The return to full fitness of Romelu Lukaku, arguably the world’s most clinical finisher on his day, will certainly help in that regard, while the continued input from defenders is always welcomed. Chelsea’s backline have contributed 40% of their goals in the Premier League this term.
— Frank Khalid (@FrankKhalidUK) December 7, 2021
Possessing such a wide variety of goalscorers – 16 all told – is perhaps the title-contender’s second greatest strength, behind a defensive fortitude that was astounding one and all until a fortnight ago. It’s resulted in Chelsea only failing to get on the scoresheet twice all season across all competitions and covert two-plus times on 12 occasions. It disproves the oft-quoted accusation that Tuchel’s team overly prioritizes functionality over adventure.
Chelsea’s shared-around goal rate is one Leeds can only dream of. In their opening 15 fixtures of last season, buoyant and buzzing from having finally achieved promotion to the top-flight, Marcelo Bielsa’s men scored 25 goals, a haul that included three at Anfield and a further trio at Villa Park.
This time out, that has been slashed to 15, a shortfall that can partly be attributed to a wealth of injuries across a squad that is uneven in quality, and the same excuse is applicable to a small number of their performances this term. As for distributing the goal-load, 40% of theirs have come from the Brazilian winger Raphinha, while in total their number of different scorers adds up to exactly half of Chelsea’s tally.

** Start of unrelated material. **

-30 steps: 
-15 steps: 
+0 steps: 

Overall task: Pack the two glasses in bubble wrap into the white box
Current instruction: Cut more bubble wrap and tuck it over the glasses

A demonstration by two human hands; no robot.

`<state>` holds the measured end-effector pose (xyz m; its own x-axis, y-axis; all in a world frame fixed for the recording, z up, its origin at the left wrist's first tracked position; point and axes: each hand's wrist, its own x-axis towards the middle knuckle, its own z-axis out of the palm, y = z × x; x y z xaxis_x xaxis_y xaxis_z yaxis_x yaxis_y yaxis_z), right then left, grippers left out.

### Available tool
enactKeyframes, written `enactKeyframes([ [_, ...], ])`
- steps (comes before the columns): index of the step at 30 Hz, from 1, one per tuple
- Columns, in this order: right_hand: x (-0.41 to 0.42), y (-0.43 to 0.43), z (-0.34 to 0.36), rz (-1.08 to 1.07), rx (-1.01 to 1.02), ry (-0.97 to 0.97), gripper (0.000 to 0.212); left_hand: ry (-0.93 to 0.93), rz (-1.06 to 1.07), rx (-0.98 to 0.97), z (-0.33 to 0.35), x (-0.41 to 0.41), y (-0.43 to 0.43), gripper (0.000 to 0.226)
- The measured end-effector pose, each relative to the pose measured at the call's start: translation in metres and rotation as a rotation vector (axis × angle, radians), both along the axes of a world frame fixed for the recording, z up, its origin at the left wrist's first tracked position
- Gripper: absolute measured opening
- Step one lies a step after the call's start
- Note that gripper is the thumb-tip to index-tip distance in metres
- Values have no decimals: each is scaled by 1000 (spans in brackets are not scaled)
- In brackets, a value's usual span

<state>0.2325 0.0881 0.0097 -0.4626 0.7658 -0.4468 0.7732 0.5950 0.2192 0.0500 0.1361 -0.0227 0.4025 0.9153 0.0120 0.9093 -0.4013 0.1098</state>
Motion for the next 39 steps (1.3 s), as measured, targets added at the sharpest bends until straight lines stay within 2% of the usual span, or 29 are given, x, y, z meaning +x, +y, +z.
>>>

Still, that is where the negativity ends, or more accurately it finishes on an away defeat to Southampton mid-October. On that chilly, bright afternoon, the BBC reported post-game that Leeds ‘were not the bold, brave side Marcelo Bielsa brought into the Premier League’ but instead ‘a pale imitation in dire need of regularly fit players and a spark to ignite their campaign’.
Ever since that nadir however, they have indeed been bolder, with the results to prove it. In their last six contests, Leeds have lost only once, an upturn in fortunes significantly aided by three last-gasp strikes, two of them equalisers, one a winner. All have come in added-on time. Furthermore, mirroring Lukaku’s return for the Blues, Leeds have Patrick Bamford back and firing, and though sharpness will come from greater game-time, his instincts in front of goal are a valuable asset and were really missed.
The England international is +400 to score anytime in the capital. Acting as a counterbalance to Bamford’s recovery from an ankle problem, there is the possible absences of Liam Cooper and Kalvin Phillips for Leeds to contend with, both having hobbled off against Brentford last week. Cooper has been a model of consistency this season, as he is every season, and more so, he is precisely the kind of leader a team leans on in testing games such as this. Phillips meanwhile is the hub of every good thing Leeds do; as important to them as Kante is to Chelsea, and their availability – or otherwise – will go a long way to determining the outcome of this eagerly awaited clash.
Yet let’s not end on a potential sour note. Leeds are improving week-on-week, relying on their spirit and a bit of luck for now but there’s nothing wrong with that, not when their performances are getting honed and more dynamic as they go. It’s just that Chelsea’s supposed ‘demise’ has been greatly exaggerated and even minus Kante, the hosts offer up too many varied threats to be backed against in what should be an enthralling tie.